The boundary temperature refers to a coolant temperature when an engine reaches a thermal equilibrium state if the engine idle speed heater is turned to the maximum at each environment temperature. The initial opening temperature refers to the temperature of a corresponding engine coolant when a wax pack starts to melt in the thermostat. Based on the operating performance of the engine, the initial opening temperature will be greater than the boundary temperature. Therefore, based on the acquired boundary temperature and initial opening temperature, three temperature ranges can be divided. In the present embodiment, a relationship between the current coolant temperature and the boundary temperature and the initial opening temperature, or a temperature range in which the current coolant temperature is located serves as an effective basis for selecting a fault determination method according to the current coolant temperature. Optionally, an interval in which the temperature value is lower than the boundary temperature may be set as a first temperature range, an interval in which the temperature value is greater than or equal to the boundary temperature and less than the initial opening temperature is set as a second temperature range, and an interval in which the temperature value is greater than or equal to the initial opening temperature is set as a third temperature range. In the following examples, these three sections are taken as an example for explanation.

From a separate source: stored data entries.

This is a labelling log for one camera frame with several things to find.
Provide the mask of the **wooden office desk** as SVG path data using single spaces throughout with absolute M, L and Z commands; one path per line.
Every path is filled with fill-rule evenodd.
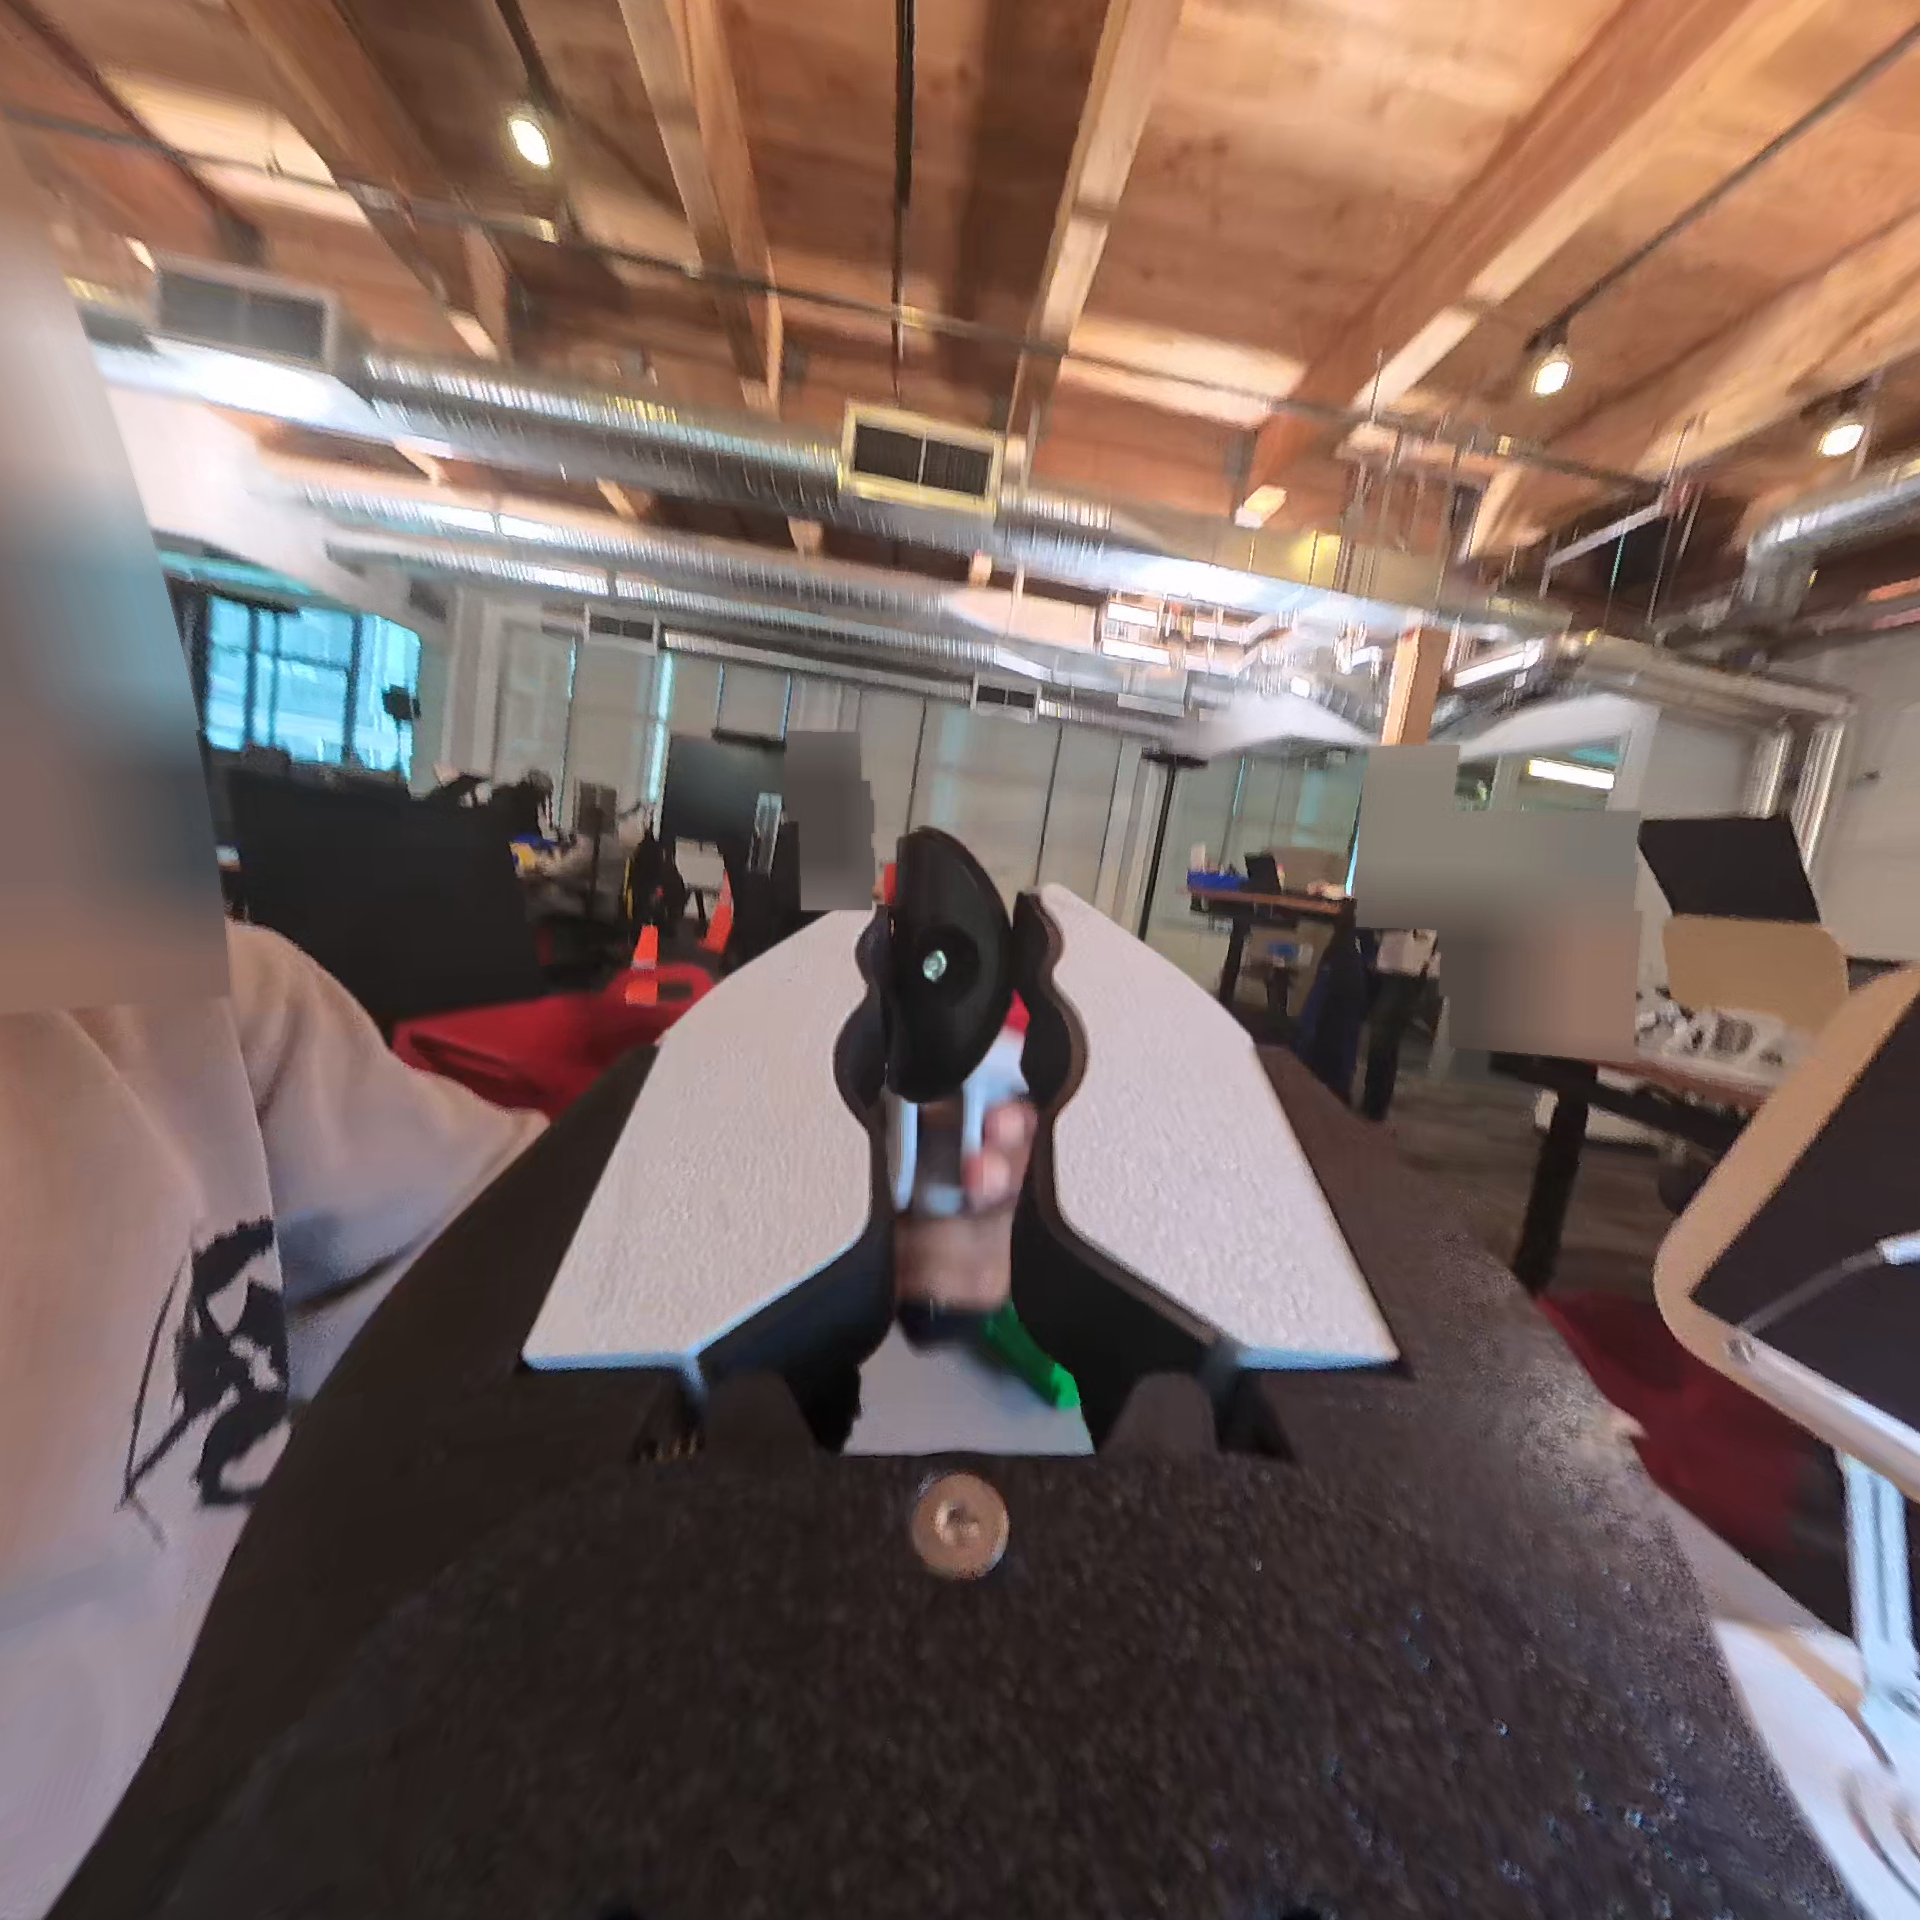
M 1561 1254 L 1594 1113 L 1633 1119 L 1659 1138 L 1717 1156 L 1738 1141 L 1749 1118 L 1771 1094 L 1768 1083 L 1645 1053 L 1633 1060 L 1594 1062 L 1493 1052 L 1488 1067 L 1529 1091 L 1553 1094 L 1553 1116 L 1534 1162 L 1520 1242 L 1511 1261 L 1517 1279 L 1534 1299 L 1553 1282 Z
M 1319 925 L 1338 937 L 1355 925 L 1355 901 L 1346 897 L 1263 893 L 1247 882 L 1227 882 L 1218 875 L 1190 875 L 1187 893 L 1195 914 L 1231 923 L 1231 943 L 1217 981 L 1217 998 L 1227 1011 L 1234 1009 L 1247 947 L 1256 929 Z

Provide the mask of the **red plastic crate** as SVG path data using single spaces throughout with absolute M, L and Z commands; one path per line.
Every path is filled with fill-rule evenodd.
M 1789 1554 L 1803 1543 L 1825 1446 L 1687 1351 L 1653 1302 L 1624 1294 L 1547 1294 L 1544 1311 L 1638 1428 L 1648 1476 L 1728 1546 Z

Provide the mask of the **person's left hand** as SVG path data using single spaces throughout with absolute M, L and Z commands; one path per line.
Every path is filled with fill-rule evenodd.
M 982 1141 L 963 1153 L 970 1213 L 1006 1211 L 1017 1203 L 1037 1133 L 1039 1116 L 1025 1099 L 1001 1102 L 984 1116 Z

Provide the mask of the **black rectangular object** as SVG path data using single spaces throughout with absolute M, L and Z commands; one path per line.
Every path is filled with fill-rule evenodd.
M 1678 919 L 1821 923 L 1808 866 L 1783 813 L 1646 819 L 1639 852 Z

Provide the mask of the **black board with wooden edge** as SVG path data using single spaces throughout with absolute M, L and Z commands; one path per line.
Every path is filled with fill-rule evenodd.
M 1675 1339 L 1919 1500 L 1919 974 L 1874 978 L 1655 1260 Z

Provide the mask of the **ceiling air vent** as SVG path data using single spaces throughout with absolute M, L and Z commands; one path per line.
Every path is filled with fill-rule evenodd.
M 1006 436 L 851 399 L 838 471 L 843 491 L 909 507 L 994 516 Z

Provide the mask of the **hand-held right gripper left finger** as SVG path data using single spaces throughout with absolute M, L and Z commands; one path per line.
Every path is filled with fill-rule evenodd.
M 857 959 L 871 910 L 835 910 L 734 972 L 674 1021 L 535 1314 L 542 1373 L 783 1370 L 886 1324 L 877 1138 L 843 1091 L 865 1041 Z

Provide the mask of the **brown cardboard piece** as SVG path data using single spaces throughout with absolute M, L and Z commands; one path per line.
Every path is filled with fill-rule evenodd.
M 1693 1014 L 1778 1020 L 1816 1036 L 1850 997 L 1850 965 L 1817 921 L 1673 914 L 1665 923 L 1672 1001 Z

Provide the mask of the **silver metal duct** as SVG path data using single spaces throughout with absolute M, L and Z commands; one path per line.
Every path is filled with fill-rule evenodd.
M 345 375 L 397 430 L 523 474 L 600 476 L 670 495 L 818 521 L 871 537 L 990 556 L 1057 582 L 1147 593 L 1242 610 L 1282 610 L 1301 593 L 1346 588 L 1353 565 L 1326 532 L 1275 532 L 1097 495 L 1055 491 L 1009 463 L 994 516 L 909 507 L 842 490 L 831 436 L 769 417 L 714 413 L 486 364 L 365 353 Z

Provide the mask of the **green plastic bin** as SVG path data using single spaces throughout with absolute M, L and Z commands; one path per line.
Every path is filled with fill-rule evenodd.
M 1009 1377 L 1031 1390 L 1043 1405 L 1051 1411 L 1081 1409 L 1073 1373 L 1043 1351 L 1010 1302 L 979 1322 L 977 1345 Z

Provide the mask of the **black remote control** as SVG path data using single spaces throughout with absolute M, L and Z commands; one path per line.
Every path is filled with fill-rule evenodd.
M 886 1085 L 912 1106 L 939 1105 L 985 1062 L 1010 1013 L 1010 913 L 963 841 L 919 827 L 898 843 L 886 921 Z

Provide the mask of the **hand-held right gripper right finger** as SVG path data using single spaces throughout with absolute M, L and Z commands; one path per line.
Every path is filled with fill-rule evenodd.
M 1071 1373 L 1401 1361 L 1253 1038 L 1059 882 L 1015 947 L 1041 1138 L 1015 1307 Z

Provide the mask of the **black partition panel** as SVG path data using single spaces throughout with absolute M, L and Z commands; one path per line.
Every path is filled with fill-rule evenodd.
M 384 1038 L 547 995 L 510 836 L 475 806 L 229 774 L 251 923 L 331 974 Z

At S200, engine thermal equilibrium state data determined based on coolant temperature change data in an engine is acquired.
In a specific example, coolant temperature change data in an engine may be acquired, and engine thermal equilibrium state data is determined according to the coolant temperature change data in the engine. The thermal equilibrium state refers to that the temperature is in a relatively stable interval, and the thermal equilibrium state during the operation of the engine is maintained by generally dissipating a part of heat by means of heat dissipation, so that the temperature of a coolant in the engine is in a relatively stable interval. Because the difference between a faulty thermostat and a normal thermostat in the engine is that before warm-up, cooling water of the faulty thermostat will make a large loop through a radiator, thus taking a lot of heat, causing the water temperature to rise slowly or causing the changes of a load and a vehicle speed to frequently fluctuate when the temperature is in the second temperature range; the normal thermostat does not pass through the radiator before reaching the warm-up temperature, and the changes of the loads and the vehicle speed rarely cause the water temperature to drop frequently. These changes can be judged according to the engine thermal equilibrium state data. The engine thermal equilibrium state data specifically refers to: the time at which the temperature of the coolant in the engine will not change, the duration of the state where the temperature does not change, a change condition of the equilibrium state in case of external disturbance, etc. Therefore, the thermal equilibrium state of the engine is emphasized.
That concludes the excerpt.